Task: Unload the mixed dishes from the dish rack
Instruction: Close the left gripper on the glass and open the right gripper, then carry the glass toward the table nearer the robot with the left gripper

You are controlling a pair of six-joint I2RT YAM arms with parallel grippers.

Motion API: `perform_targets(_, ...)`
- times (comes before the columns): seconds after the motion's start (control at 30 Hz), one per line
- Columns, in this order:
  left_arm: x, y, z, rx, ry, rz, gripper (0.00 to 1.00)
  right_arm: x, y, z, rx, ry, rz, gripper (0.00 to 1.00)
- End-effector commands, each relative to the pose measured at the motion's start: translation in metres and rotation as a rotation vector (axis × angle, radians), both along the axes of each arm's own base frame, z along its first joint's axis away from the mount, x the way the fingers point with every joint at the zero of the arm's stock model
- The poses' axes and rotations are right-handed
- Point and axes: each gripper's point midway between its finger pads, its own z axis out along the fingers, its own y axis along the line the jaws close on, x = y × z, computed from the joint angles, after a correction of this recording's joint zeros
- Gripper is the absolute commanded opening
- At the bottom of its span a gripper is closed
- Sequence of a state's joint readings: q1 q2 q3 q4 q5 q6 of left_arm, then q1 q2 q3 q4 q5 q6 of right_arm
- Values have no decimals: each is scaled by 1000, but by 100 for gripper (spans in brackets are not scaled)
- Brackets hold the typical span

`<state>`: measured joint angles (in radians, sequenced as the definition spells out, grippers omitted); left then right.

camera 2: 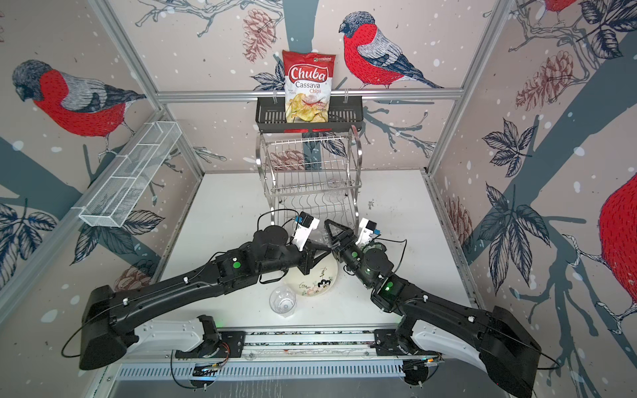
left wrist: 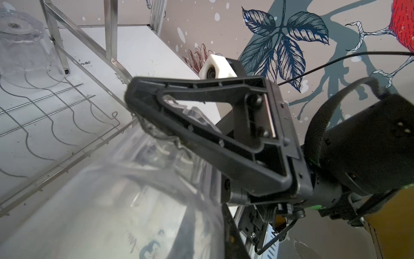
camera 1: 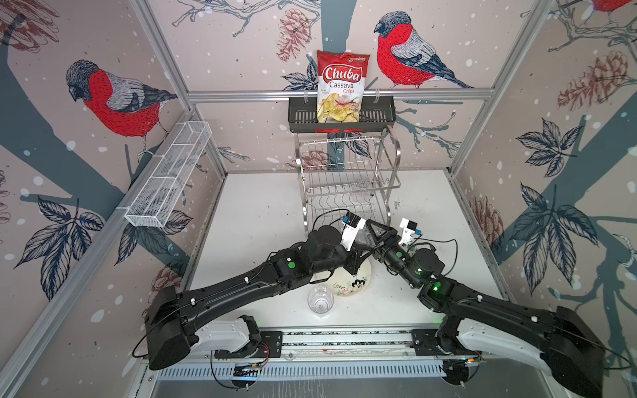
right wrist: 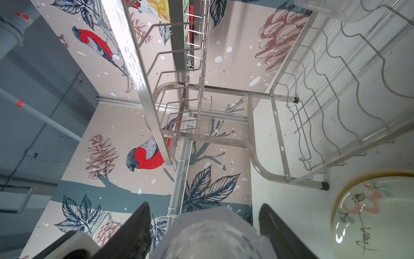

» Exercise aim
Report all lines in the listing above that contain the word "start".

» Solution
- times (comes before the columns): seconds after the motion's start (control at 30 Hz), one per line
- End-effector commands, each relative to the pose measured at the motion's start: translation in metres and rotation as a rotation vector (axis × angle, radians), both along the axes of each arm's own base frame, z along its first joint's axis away from the mount, x the way the fingers point with every joint at the zero of the arm's stock model

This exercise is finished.